Throughout the records below, find each line holding "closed" and copy it.

=== The records ===

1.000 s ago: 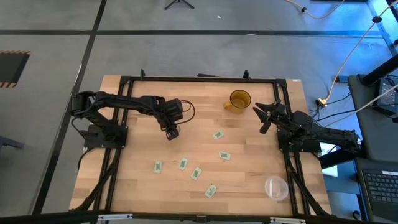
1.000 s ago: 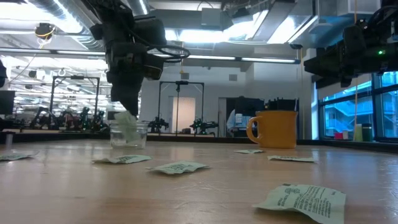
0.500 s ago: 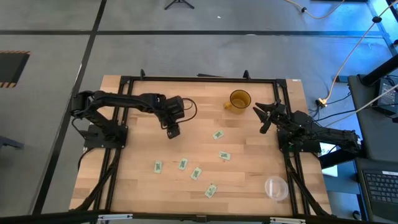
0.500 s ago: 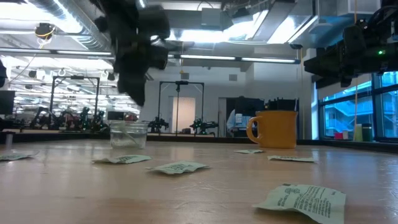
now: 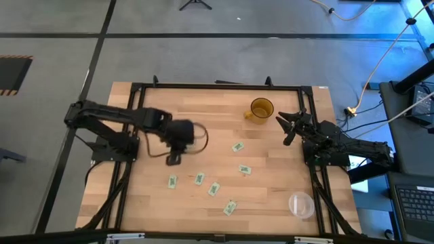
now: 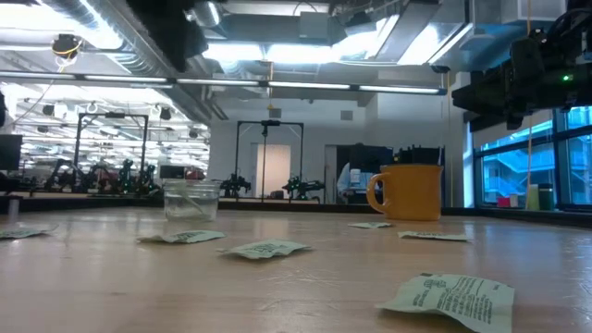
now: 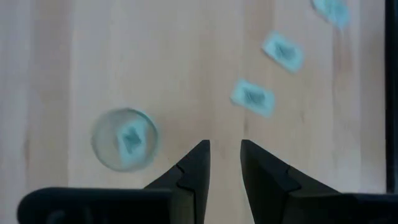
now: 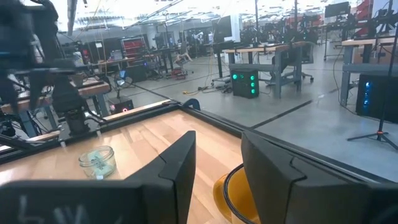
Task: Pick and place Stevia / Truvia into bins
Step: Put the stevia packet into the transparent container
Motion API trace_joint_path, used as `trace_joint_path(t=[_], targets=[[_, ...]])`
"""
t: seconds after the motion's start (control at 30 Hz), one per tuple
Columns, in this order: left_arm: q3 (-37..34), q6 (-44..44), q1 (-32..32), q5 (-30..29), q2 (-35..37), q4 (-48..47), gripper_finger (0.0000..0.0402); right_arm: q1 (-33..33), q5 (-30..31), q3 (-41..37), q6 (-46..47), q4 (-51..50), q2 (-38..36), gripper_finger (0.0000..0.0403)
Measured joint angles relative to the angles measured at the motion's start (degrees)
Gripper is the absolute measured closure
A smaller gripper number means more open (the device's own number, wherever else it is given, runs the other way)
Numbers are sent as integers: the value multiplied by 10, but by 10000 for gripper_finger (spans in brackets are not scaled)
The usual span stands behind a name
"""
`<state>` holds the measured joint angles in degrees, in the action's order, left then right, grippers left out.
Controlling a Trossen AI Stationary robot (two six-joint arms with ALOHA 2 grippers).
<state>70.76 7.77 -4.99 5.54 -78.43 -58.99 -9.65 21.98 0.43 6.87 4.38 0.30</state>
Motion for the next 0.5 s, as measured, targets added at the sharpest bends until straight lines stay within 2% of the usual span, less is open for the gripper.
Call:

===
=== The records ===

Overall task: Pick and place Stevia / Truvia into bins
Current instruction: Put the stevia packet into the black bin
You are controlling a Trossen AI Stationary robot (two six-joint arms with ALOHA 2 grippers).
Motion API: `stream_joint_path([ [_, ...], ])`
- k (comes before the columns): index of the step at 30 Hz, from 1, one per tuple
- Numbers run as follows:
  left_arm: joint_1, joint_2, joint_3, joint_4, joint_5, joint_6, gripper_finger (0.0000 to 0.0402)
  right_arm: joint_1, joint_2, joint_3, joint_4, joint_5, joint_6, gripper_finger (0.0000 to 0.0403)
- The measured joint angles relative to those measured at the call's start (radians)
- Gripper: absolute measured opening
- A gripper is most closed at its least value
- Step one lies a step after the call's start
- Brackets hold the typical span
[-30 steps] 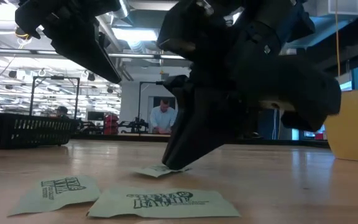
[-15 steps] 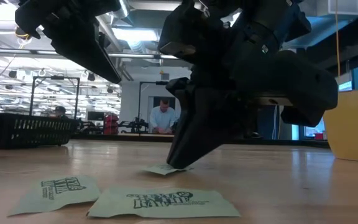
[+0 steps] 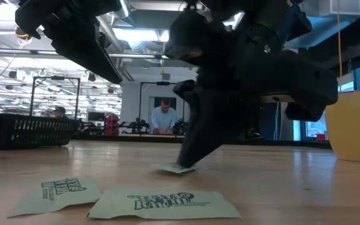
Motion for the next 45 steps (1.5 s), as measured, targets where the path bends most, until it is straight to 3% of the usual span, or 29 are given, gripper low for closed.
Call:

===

* Response:
- A gripper is most closed at its least value
Motion for the next 45 steps (1.5 s), as measured, targets where the path bends most, until it is straight to 3% of the usual span, or 29 are given, gripper low for closed.

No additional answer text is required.